See through the hate politics

THE Anti-Politics of Andile Mngxitama, Zanele Lwana, Dumisani Hlophe, and Gillian Schutte have graced a number of publications over the past weeks. From City Press to Independent Online, this group of self-appointed political pundits, have become a stock source of criticism of any opposition trend which does not have the commandeerist seal of approval.

Whether it be advocacy of Mandela’s non-racial legacy, a march in support of economic development, or a campaign against corruption within the ruling party, such opposition concerns are written off as nothing more than “right-wing conservativism”, “pro-JSE market fascism” and “white privilege”.

In Whites Marched to Uphold their privilege  Schutte expresses her belief that the #ZumaMustFall march “indicated the wish to shift political power back into “competent white hands”.

In see through the white nostalgia for apartheid,  Mngxitama and Lwana, assert that the #ZumaMustFall campaign is “just an excuse to flaunt racism and fascism”.

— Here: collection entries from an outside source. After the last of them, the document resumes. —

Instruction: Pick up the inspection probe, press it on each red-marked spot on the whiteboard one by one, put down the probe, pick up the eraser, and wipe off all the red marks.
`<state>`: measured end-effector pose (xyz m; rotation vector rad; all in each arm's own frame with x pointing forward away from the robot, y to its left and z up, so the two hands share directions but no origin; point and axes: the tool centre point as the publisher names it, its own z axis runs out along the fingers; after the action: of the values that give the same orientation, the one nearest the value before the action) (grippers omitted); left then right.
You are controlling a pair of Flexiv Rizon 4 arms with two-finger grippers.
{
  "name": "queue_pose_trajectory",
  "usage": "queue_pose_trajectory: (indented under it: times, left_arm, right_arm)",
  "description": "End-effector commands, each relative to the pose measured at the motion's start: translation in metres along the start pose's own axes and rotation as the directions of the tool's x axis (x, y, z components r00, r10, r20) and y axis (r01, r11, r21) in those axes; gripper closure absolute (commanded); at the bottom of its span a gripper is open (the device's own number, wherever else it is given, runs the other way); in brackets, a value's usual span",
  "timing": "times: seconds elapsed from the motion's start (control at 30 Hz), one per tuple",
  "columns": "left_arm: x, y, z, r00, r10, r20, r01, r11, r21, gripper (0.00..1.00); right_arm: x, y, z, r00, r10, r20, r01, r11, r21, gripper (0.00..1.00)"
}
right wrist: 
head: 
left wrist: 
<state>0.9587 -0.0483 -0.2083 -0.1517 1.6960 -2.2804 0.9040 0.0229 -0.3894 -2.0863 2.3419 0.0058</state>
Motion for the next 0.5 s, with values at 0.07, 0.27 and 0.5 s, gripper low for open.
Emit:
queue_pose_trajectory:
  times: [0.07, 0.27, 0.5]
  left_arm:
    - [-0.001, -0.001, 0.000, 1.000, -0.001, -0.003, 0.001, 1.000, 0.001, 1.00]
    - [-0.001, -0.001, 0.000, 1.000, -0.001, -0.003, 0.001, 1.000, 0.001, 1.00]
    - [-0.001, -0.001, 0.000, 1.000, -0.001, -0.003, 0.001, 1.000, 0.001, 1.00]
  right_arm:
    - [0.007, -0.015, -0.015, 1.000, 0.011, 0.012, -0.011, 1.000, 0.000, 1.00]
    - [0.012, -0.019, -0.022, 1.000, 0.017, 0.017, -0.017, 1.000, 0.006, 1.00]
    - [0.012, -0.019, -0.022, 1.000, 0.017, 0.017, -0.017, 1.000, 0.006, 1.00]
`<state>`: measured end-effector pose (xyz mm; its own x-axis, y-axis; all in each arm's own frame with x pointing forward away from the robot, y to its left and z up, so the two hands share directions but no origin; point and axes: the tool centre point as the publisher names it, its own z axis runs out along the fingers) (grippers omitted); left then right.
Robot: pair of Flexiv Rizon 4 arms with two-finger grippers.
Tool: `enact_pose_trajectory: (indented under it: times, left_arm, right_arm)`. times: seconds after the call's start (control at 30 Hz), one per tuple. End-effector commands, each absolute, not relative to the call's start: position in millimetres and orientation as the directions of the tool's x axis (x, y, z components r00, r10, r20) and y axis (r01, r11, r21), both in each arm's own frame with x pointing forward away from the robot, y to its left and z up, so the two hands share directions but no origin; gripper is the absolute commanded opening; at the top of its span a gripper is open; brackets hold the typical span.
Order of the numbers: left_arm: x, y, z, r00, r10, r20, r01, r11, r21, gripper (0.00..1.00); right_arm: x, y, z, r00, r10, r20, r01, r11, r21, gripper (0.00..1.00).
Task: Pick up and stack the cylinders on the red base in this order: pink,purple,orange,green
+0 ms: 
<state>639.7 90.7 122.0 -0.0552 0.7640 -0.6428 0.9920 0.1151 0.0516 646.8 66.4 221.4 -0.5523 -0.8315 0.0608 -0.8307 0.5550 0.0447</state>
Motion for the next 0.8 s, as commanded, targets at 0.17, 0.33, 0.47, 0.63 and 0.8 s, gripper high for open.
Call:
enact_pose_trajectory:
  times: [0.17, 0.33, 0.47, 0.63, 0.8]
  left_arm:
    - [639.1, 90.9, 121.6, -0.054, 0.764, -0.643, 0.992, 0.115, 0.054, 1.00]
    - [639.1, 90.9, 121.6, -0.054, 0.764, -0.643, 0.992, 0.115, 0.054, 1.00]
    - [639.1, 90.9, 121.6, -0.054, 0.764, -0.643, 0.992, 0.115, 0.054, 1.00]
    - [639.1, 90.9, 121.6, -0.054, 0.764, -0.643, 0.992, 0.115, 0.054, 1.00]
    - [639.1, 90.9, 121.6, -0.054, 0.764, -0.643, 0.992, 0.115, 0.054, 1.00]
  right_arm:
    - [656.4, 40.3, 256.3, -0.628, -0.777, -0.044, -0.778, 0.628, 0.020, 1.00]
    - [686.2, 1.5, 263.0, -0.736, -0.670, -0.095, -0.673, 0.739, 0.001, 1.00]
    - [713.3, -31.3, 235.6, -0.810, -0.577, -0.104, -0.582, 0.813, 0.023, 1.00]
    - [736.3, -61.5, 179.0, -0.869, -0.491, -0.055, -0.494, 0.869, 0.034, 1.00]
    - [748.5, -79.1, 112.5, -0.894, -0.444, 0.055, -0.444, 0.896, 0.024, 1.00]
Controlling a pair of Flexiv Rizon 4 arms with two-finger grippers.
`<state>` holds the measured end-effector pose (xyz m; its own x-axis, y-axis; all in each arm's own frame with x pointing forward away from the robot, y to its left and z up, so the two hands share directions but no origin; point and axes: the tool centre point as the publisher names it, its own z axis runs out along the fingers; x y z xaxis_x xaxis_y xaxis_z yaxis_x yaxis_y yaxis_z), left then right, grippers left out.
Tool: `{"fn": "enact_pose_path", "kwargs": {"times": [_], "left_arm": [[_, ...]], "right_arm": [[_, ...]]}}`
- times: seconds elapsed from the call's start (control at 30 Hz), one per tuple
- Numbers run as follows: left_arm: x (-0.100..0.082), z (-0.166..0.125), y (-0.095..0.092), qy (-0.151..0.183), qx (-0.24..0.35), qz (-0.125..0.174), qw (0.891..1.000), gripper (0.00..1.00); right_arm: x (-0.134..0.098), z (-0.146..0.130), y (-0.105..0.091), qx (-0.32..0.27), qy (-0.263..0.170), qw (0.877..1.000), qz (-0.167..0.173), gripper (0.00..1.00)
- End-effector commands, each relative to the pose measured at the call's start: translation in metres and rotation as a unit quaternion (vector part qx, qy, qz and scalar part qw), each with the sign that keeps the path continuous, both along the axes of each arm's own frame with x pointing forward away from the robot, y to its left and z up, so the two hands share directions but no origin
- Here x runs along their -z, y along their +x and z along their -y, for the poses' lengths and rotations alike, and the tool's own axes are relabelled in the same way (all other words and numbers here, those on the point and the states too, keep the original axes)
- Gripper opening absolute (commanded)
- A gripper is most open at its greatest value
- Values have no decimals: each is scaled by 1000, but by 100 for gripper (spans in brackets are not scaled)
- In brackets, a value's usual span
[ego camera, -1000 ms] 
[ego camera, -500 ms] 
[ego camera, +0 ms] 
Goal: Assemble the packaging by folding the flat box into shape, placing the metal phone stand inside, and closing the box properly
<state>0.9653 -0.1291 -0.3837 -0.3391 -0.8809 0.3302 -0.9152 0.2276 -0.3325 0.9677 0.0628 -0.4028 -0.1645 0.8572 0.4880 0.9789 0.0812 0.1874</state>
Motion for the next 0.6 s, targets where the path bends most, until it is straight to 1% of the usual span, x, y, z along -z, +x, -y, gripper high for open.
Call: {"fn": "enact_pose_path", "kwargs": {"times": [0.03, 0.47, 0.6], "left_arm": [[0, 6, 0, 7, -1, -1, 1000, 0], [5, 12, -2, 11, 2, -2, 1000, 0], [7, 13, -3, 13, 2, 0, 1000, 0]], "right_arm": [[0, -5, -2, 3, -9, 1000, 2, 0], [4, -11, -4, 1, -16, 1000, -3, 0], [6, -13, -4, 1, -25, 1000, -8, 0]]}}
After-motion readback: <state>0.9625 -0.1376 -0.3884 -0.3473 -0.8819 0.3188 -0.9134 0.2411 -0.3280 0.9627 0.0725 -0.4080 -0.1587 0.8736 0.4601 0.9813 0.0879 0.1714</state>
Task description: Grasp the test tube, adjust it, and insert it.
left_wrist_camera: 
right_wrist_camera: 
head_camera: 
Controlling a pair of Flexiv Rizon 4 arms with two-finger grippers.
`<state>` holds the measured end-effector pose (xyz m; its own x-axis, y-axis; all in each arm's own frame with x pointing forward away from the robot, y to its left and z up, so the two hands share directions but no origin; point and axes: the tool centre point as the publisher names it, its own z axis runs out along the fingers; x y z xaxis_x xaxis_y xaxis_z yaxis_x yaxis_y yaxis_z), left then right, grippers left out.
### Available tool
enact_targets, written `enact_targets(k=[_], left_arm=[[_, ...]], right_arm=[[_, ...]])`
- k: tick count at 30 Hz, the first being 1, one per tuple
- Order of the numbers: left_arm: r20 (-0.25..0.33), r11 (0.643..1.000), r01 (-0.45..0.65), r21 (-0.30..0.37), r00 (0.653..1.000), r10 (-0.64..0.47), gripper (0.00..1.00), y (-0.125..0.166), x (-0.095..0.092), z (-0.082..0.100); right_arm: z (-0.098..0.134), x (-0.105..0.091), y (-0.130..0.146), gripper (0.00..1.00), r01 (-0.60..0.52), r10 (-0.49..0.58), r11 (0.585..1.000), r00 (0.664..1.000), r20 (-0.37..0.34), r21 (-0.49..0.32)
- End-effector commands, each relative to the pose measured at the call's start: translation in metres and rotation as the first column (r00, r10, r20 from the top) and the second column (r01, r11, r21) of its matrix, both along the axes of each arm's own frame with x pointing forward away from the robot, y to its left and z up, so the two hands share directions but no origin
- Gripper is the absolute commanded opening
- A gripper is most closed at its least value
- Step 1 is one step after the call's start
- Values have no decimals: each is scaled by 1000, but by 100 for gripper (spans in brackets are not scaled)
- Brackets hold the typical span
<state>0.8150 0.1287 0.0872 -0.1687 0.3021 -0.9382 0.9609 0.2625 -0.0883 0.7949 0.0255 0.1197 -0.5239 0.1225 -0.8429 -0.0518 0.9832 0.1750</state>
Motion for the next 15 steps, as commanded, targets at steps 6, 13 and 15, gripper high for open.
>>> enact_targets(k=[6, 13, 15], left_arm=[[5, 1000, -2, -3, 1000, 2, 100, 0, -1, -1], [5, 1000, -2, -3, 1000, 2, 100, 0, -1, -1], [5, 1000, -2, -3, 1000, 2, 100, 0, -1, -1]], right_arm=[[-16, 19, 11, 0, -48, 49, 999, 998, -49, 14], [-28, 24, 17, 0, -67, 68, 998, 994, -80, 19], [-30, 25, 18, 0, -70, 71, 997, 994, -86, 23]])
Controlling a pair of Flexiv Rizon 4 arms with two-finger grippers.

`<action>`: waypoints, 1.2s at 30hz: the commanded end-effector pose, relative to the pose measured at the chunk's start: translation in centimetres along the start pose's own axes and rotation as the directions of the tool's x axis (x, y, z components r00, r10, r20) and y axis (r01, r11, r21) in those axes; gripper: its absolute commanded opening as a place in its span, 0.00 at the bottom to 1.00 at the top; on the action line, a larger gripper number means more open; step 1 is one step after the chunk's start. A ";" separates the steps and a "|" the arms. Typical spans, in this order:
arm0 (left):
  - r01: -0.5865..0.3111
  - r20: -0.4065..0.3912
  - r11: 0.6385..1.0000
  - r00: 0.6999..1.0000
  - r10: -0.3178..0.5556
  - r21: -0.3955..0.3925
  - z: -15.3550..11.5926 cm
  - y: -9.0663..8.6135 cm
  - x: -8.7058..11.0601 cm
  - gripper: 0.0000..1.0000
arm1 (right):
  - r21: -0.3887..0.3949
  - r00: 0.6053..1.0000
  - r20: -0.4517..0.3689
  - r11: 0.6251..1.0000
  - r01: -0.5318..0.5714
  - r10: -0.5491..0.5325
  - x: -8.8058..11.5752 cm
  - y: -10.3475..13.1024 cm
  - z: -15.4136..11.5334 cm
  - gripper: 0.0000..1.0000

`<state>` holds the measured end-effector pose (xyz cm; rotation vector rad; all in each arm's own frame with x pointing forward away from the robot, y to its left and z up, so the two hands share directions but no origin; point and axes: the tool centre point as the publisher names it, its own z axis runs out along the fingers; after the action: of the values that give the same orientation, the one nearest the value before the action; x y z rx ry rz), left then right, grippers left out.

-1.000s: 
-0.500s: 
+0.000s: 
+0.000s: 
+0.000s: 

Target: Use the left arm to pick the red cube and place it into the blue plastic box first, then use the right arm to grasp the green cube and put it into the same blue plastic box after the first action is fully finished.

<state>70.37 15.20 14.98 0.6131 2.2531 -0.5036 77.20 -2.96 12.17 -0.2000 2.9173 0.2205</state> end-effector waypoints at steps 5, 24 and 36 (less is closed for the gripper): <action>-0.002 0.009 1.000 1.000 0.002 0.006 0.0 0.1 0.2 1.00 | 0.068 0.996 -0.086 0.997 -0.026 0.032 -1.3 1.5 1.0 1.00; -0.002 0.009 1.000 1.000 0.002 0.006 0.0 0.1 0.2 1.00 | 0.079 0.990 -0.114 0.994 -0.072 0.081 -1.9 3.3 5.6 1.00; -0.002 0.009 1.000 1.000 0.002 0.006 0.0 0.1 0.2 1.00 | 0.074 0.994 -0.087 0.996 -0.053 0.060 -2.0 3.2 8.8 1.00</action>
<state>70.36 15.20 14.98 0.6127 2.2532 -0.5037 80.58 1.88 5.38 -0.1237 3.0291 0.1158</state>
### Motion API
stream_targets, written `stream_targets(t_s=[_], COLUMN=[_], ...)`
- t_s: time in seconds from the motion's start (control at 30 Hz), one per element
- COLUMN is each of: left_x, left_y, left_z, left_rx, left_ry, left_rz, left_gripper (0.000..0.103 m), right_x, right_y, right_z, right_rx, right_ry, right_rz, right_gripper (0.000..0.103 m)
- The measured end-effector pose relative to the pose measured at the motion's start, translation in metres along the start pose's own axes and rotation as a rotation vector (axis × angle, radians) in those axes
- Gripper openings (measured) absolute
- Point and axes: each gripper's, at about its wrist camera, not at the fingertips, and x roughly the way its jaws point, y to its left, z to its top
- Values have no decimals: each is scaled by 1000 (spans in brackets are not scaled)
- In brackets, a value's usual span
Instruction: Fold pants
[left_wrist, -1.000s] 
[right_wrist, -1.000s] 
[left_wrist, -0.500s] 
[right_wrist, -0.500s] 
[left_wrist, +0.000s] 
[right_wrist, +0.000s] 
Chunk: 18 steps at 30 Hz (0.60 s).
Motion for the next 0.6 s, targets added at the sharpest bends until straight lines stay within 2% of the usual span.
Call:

In Madiba legacy a liberal construct is right when he says “Mandela has gone in our minds from militant to saintly reconciler”. It is not the ANC who have reconstructed Mandela from “a militant liberation hero to a reconciler, nation-builder and saintly Mother Teresa character” but rather “unreformed apartheid benefactors.”

All three pieces demonstrate a class project that is avowedly against the non-racial policies of the ruling African National Congress party and leading opposition party, the Democratic Alliance. In order to gain relevance within the ultra-leftist circle surrounding the South African Communist Party, various trade unions and the EFF, (Malema is by all accounts, a Maoist), these pundits blanket-label opposition (and government) in terms that are extraordinarily broad, and often qualified by hate speech and racial profiling.

A progressive meeting aimed at reclaiming economic policies that will avoid South Africa going bankrupt, is thus something more sinister, a conservative “reactionary movement”. An amalgam of youth, students and ageing lefties is thus either a new threat, or an old foe, the”white right-wing” organising only “under the pretext of fighting corruption”. Mandela’s legacy is therefore, a cynical “liberal construct”, a new target in the battle against neo-liberalism by the ultra-left.

It was not so long ago, when communists were on the receiving end of this kind of McCarthyiest witch-hunt, to expose persons and movements with wrong-views, divergent opinions and unlicensed ideology. What is clear, is that there is growing opposition to untrammelled government largesse, an unequal state where 40% of the budget goes towards public service salaries. A country dangerously teetering on the edge of bankruptcy. An economy being strangled by monopolies and parastatals. Since Mr Zuma came to power in 2009, says the Economist, South Africa’s finances have grown ever more precarious. The budget deficit is 3.8% of GDP. Public debt has ballooned from 26% to almost 50%. (see  Try again, the Beloved Country)

The drift towards fascism in South Africa, is not coming from conservatives within the African National Congress, and the democratic opposition, it is coming from ultra-Marxists on the ground, (and within parliament) who see themselves as a vanguard of a revolution still to come.

Whether it is in terms of the Arab Spring, which failed notably in Syria, where the result is 380 000 dead, or in terms of South and Central American failures such as Chavez, Castro and Kirchner, these pundits, notoriously thin on human rights and individual freedom, believe that ideology alone is sufficient to move the country forward.